Give back the entries exactly, ending with the "right gripper finger, your assistance would be valued." line.

→ **Entries shown**
_ _ _ _
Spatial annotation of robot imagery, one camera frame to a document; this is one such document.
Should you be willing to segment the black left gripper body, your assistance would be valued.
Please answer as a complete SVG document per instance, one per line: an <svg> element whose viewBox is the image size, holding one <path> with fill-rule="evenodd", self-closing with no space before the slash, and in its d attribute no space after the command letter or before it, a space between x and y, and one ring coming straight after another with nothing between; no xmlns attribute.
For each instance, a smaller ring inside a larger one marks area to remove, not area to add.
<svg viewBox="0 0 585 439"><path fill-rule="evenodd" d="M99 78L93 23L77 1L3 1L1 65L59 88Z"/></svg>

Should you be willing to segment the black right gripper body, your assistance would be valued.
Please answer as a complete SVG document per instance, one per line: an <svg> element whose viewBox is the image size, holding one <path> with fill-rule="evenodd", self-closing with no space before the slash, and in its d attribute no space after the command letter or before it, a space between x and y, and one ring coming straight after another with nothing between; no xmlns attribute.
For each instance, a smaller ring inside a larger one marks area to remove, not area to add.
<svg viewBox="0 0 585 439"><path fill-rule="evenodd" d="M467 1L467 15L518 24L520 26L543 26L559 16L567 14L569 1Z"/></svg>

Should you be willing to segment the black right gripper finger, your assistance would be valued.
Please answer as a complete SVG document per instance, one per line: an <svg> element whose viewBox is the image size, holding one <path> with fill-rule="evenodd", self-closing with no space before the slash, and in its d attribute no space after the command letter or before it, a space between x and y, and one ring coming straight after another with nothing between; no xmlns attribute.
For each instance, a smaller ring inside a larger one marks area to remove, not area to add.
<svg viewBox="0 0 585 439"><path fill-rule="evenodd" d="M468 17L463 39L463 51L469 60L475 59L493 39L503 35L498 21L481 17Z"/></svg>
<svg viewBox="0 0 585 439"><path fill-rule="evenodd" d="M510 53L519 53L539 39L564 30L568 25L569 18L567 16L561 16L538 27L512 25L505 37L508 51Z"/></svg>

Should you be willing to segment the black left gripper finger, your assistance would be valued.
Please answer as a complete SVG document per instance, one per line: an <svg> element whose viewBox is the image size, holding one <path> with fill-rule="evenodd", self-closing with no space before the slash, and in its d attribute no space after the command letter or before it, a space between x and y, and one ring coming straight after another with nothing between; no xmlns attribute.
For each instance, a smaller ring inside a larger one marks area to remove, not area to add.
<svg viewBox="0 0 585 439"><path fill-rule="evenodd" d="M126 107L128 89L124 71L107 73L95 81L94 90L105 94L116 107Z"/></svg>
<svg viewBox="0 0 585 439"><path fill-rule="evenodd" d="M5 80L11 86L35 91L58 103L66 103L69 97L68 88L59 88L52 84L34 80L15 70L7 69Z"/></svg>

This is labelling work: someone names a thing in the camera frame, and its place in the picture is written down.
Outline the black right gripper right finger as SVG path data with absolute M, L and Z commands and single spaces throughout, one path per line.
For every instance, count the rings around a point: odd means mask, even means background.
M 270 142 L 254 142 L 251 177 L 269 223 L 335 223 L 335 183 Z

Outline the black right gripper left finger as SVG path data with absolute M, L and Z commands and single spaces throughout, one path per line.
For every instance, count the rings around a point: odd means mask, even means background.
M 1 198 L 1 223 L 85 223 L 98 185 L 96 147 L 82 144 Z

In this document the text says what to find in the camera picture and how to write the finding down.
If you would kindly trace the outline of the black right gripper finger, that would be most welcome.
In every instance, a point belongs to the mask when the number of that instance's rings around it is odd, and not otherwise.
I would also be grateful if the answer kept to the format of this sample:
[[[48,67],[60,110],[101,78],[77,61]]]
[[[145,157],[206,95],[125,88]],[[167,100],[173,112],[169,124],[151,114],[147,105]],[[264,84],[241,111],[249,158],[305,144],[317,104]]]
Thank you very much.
_ _ _ _
→ **Your response**
Spatial annotation of robot imagery, one camera frame to a document; this is one such document.
Should you be willing to segment the black left gripper body, your assistance would be valued.
Please answer as a complete SVG document per instance, one per line: an <svg> element whose viewBox is the image size, holding one <path> with fill-rule="evenodd", self-closing with no space before the slash, and in its d attribute no space after the command letter or before it, a space between x and y, and one ring coming straight after another with nothing between; no xmlns attribute.
For each instance, a smaller ring inside a larger one marks area to remove, not area to add.
<svg viewBox="0 0 585 439"><path fill-rule="evenodd" d="M99 78L93 23L77 1L3 1L1 65L59 88Z"/></svg>

Should you be willing to segment the black right gripper body, your assistance would be valued.
Please answer as a complete SVG document per instance, one per line: an <svg> element whose viewBox is the image size, holding one <path> with fill-rule="evenodd", self-closing with no space before the slash, and in its d attribute no space after the command letter or before it, a space between x and y, and one ring coming straight after another with nothing between; no xmlns attribute.
For each instance, a smaller ring inside a larger one marks area to remove, not area to add.
<svg viewBox="0 0 585 439"><path fill-rule="evenodd" d="M467 1L467 15L518 24L520 26L543 26L559 16L567 14L569 1Z"/></svg>

Should you be willing to segment the black right gripper finger, your assistance would be valued.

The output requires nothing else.